'''

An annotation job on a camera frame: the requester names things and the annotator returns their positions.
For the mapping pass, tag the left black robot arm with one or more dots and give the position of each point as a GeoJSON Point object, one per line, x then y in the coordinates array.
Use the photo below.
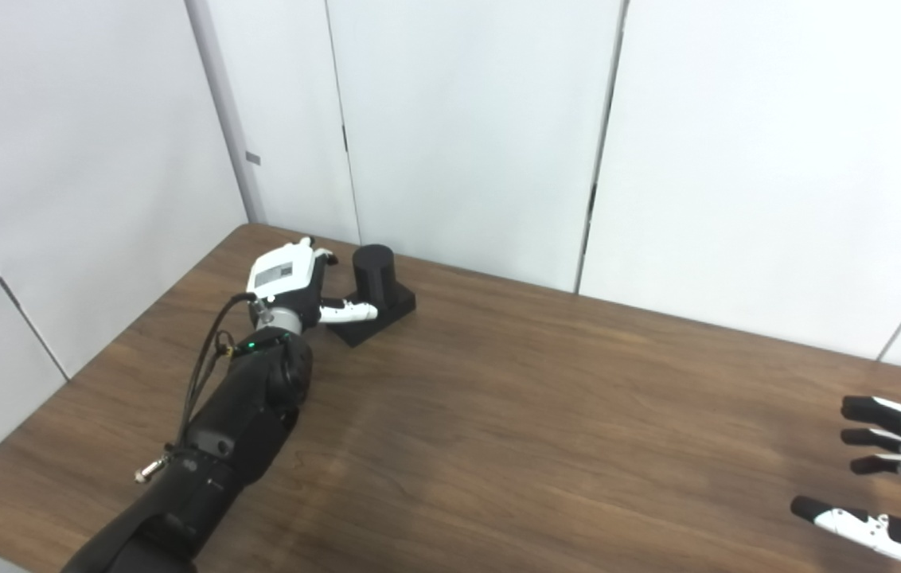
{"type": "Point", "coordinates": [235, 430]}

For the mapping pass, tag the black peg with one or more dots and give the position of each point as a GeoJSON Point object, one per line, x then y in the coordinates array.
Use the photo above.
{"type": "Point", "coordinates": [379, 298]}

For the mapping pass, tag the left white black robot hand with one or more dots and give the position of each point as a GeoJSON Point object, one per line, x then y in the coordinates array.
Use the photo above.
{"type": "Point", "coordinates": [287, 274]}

'''
'''

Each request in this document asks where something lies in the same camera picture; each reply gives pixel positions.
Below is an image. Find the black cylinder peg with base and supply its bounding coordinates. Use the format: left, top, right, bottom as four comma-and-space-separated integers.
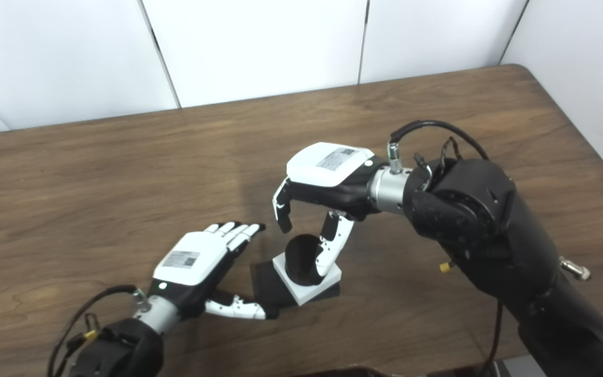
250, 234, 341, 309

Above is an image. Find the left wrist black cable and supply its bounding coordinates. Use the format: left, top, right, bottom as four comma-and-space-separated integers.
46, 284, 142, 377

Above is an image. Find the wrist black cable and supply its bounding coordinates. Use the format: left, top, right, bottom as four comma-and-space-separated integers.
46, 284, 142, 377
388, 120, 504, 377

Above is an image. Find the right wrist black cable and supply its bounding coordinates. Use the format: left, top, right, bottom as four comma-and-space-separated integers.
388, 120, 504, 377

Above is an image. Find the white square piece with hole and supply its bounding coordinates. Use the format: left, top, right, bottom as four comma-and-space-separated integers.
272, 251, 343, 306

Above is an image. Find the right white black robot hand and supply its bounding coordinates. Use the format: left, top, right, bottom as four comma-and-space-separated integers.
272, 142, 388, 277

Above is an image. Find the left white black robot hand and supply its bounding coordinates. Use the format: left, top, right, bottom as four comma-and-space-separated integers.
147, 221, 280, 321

'''
'''

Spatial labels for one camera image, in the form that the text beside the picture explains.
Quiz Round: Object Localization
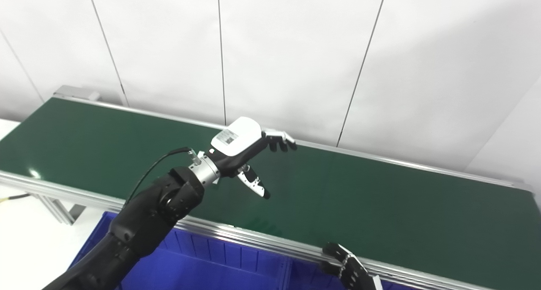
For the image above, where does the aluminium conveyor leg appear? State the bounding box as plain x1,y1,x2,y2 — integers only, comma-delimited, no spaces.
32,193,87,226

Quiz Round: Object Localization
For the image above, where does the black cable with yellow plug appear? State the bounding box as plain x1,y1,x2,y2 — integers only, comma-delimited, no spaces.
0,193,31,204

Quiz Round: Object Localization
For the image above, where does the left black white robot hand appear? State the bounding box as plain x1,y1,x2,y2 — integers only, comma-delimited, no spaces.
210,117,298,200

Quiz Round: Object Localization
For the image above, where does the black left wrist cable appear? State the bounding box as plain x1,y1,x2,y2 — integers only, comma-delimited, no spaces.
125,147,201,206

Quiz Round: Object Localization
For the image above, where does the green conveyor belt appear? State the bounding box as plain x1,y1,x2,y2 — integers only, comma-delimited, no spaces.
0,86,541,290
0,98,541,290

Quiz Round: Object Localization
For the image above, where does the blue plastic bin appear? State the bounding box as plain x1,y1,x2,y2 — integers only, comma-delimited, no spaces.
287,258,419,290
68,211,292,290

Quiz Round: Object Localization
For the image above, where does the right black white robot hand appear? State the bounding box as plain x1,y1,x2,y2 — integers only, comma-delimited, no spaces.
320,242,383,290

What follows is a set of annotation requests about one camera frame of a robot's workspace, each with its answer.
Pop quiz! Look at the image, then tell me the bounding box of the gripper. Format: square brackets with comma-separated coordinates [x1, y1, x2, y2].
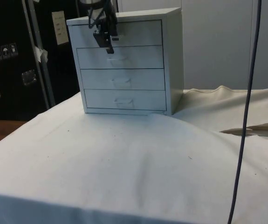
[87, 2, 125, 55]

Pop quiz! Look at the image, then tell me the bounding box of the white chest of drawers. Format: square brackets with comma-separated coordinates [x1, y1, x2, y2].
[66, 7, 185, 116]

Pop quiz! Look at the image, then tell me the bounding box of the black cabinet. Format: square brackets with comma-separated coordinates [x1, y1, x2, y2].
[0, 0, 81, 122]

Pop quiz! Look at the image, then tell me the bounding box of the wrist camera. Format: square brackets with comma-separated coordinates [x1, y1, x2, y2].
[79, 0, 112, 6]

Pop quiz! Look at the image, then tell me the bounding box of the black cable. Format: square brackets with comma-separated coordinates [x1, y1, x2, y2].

'''

[Assignment]
Number of lines above containing the word "mapping": state it and add nothing else.

[Result]
3